L'Editoriale

L’isola che non c’è

Oggi lo Stato tende a spendere tanto quanto incassa (cioè tassa) perché ha deciso di essere, come si suol dire, virtuoso. Pur di non sforare limiti e vincoli di bilancio lo Stato non si cura minimamente di stabilire se la spesa che effettua sia sufficiente a garantire una corretta ed adeguata erogazione dei servizi pubblici. La logica della cosiddetta disciplina di bilancio prevale su ogni altro aspetto.

Un modello alternativo però esiste, eccolo. Lo Stato spende il necessario sia per garantire ai cittadini servizi adeguati, sia per realizzare opere funzionali al benessere collettivo come infrastrutture, interventi di riassetto idrogeologico del territorio, edilizia scolastica etc…

Il livello della tassazione viene successivamente determinato dallo Stato non per bilanciare le spese bensì per regolare l’economia, ponderando l’inflazione e garantendo l’equità e l’efficienza del sistema economico stesso.

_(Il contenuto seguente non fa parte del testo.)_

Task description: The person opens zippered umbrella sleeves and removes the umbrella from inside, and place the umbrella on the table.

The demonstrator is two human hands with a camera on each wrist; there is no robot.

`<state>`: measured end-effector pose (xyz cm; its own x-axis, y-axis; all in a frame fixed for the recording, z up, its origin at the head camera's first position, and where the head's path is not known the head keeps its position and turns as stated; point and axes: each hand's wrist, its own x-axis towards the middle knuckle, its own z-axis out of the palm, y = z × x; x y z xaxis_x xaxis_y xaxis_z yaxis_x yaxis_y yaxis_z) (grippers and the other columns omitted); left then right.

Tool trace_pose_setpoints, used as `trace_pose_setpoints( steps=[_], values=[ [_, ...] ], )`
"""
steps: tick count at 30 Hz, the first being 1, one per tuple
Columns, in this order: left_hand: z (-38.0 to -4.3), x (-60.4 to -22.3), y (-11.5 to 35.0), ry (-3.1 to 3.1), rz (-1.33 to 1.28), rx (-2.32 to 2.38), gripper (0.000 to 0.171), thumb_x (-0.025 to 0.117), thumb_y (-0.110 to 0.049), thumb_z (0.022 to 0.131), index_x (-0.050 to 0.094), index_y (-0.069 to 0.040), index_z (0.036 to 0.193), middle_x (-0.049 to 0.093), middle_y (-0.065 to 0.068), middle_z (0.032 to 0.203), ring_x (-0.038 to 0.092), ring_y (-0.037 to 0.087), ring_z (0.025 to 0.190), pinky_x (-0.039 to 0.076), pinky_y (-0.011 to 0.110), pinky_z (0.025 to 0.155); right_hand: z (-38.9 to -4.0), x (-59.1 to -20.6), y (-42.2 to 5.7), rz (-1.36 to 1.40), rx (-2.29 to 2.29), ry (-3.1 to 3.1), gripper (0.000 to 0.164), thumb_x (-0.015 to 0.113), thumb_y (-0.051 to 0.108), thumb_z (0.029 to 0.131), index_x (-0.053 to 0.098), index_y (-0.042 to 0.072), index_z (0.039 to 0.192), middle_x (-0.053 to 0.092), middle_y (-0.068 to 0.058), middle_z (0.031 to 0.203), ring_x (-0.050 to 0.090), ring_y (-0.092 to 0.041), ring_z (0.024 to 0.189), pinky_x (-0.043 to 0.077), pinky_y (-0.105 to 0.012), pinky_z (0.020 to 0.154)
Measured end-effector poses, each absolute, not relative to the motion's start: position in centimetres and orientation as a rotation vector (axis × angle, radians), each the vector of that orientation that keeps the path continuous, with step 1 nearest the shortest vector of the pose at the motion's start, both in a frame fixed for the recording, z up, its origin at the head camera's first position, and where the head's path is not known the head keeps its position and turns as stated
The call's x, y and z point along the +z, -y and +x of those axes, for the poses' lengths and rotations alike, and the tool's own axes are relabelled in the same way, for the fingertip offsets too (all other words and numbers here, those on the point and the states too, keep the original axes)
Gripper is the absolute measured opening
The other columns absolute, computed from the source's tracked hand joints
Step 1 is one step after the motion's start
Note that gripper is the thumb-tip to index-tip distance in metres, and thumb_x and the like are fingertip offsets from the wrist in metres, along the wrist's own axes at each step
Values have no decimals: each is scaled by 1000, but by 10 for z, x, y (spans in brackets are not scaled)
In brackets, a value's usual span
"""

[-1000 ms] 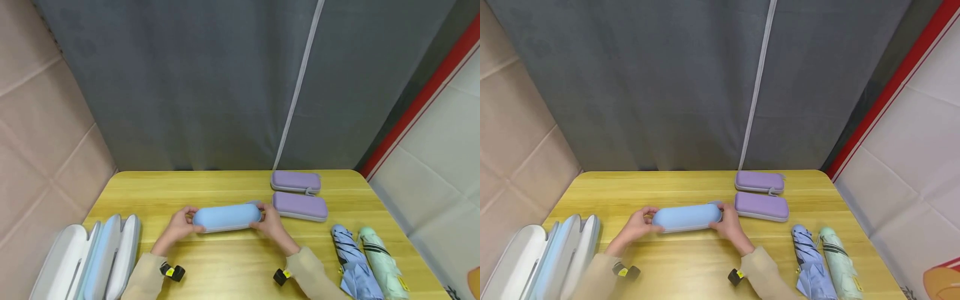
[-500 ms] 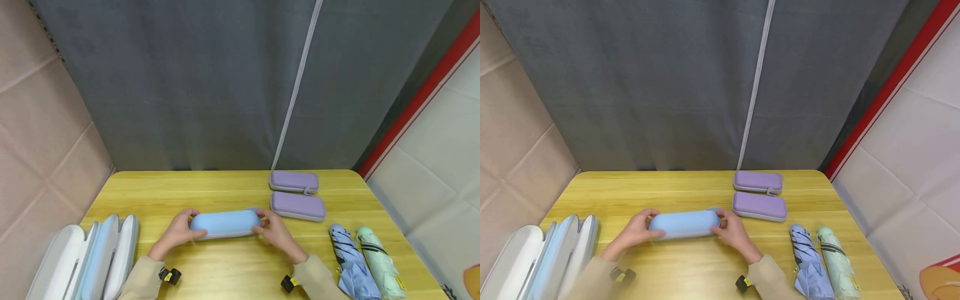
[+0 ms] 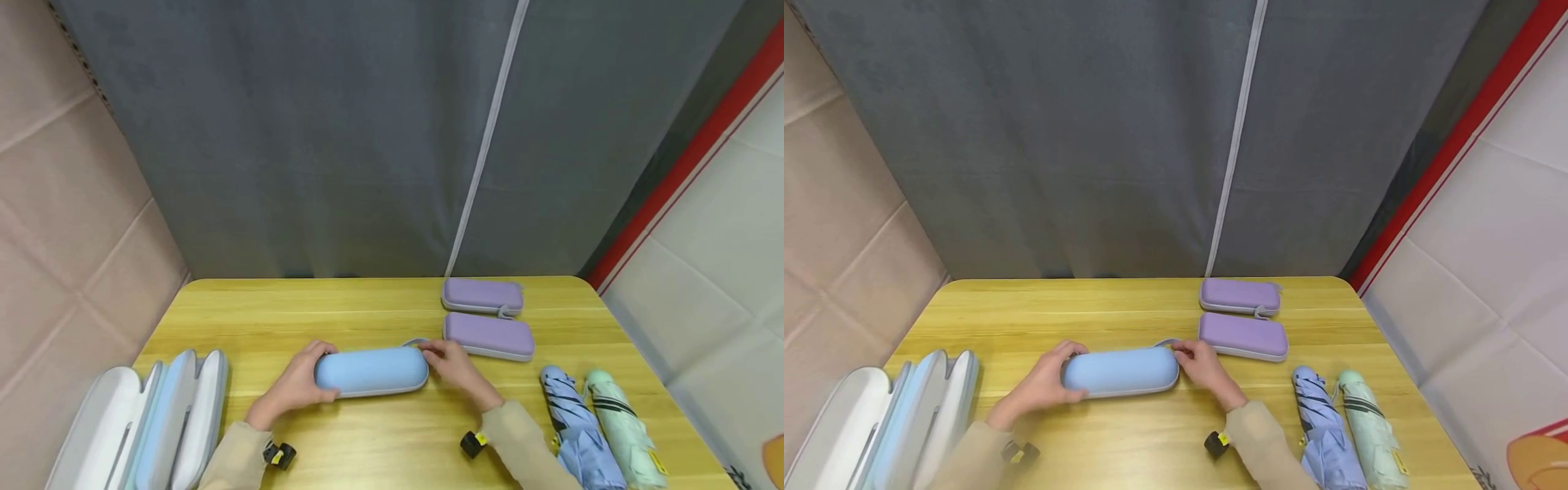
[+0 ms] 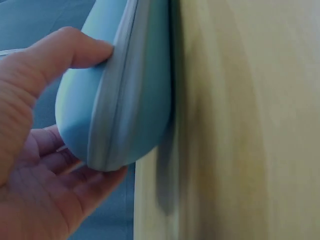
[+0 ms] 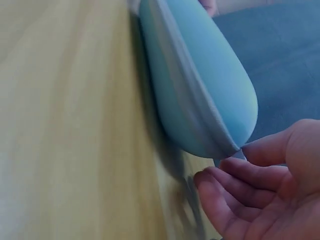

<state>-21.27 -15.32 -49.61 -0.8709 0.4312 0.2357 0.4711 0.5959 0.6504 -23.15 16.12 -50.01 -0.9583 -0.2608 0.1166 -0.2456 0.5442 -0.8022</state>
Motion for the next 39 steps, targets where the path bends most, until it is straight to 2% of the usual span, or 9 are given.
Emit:
trace_pose_setpoints(
  steps=[5, 12, 18, 23, 28, 32, 37, 39],
  values=[
    [-212, -503, 163, 2669, -895, -1202, 61, 84, -13, 65, 55, -4, 118, 56, 3, 114, 55, 26, 103, 50, 45, 82, -239, -495, -157, -289, -1552, -2496, 25, 51, 5, 95, 64, -7, 112, 62, -23, 114, 60, -23, 88, 54, -34, 66],
    [-212, -509, 170, 2629, -958, -1357, 63, 83, -7, 66, 51, 2, 120, 54, 12, 118, 53, 34, 110, 45, 46, 92, -248, -493, -151, -120, -1569, -2334, 28, 50, 16, 97, 67, 0, 111, 61, -13, 120, 55, -15, 86, 49, -32, 65],
    [-211, -513, 171, 2598, -952, -1384, 64, 84, -7, 65, 52, 2, 119, 55, 13, 117, 54, 35, 109, 46, 44, 90, -252, -492, -152, -126, -1541, -2306, 26, 53, 18, 95, 69, 0, 104, 63, -9, 113, 53, -15, 88, 47, -30, 66],
    [-211, -514, 172, 2589, -944, -1397, 63, 84, -6, 64, 53, 1, 119, 55, 13, 117, 54, 35, 108, 46, 45, 90, -257, -494, -156, -200, -1520, -2270, 25, 52, 15, 95, 68, -5, 96, 64, -8, 103, 48, -14, 76, 41, -25, 62],
    [-209, -513, 170, 2588, -957, -1394, 62, 83, -5, 64, 54, 1, 118, 55, 12, 115, 55, 35, 107, 47, 45, 89, -256, -494, -157, -199, -1544, -2278, 21, 57, 13, 92, 68, -5, 88, 63, -5, 92, 45, -13, 65, 38, -25, 57],
    [-209, -513, 170, 2590, -954, -1362, 62, 83, -4, 63, 54, 1, 117, 56, 11, 114, 56, 34, 105, 48, 43, 88, -253, -496, -155, -412, -1497, -2444, 20, 57, 10, 92, 67, -5, 83, 64, -6, 87, 49, -11, 66, 41, -23, 57],
    [-210, -513, 170, 2609, -951, -1284, 61, 82, -6, 62, 54, 0, 117, 56, 9, 113, 57, 31, 103, 50, 42, 86, -245, -501, -154, -791, -1305, -2780, 17, 56, 6, 92, 67, 5, 79, 66, -4, 86, 54, -8, 74, 44, -21, 62],
    [-210, -513, 170, 2613, -954, -1262, 61, 82, -7, 63, 54, 0, 117, 56, 8, 113, 58, 30, 102, 51, 42, 84, -241, -503, -155, -845, -1260, -2841, 16, 56, 5, 92, 65, 8, 79, 64, -1, 81, 52, -6, 68, 44, -22, 59]
  ],
)
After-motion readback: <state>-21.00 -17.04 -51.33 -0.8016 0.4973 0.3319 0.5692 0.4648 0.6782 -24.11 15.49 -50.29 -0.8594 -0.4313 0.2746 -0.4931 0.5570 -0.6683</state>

Se il livello della spesa pubblica dovesse risultare superiore all’entità complessiva delle entrate tributarie tale differenza costituirebbe il deficit dello Stato che rappresenta il surplus del settore privato, cioè ricchezza finanziaria per cittadini ed imprese prodotta, peraltro, in funzione dei servizi resi alla collettività.

Tale modello sarebbe assolutamente realizzabile in uno Stato a moneta sovrana in quanto lo Stato stesso, attraverso l’esercizio del suo potere di monopolio sulla valuta, potrebbe generare in qualsiasi momento le risorse finanziarie necessarie a sostenere le proprie spese ed i propri deficit, prescindendo dal livello della tassazione.

Tutto ciò non esclude affatto, bensì rafforza, la realizzazione di una spesa pubblica realmente efficiente, orientata cioè al benessere della collettività. Questa non è la rappresentazione di un’isola che non c’è, ma è la descrizione di come, in democrazia, potrebbe e dovrebbe funzionare un moderno Stato modello.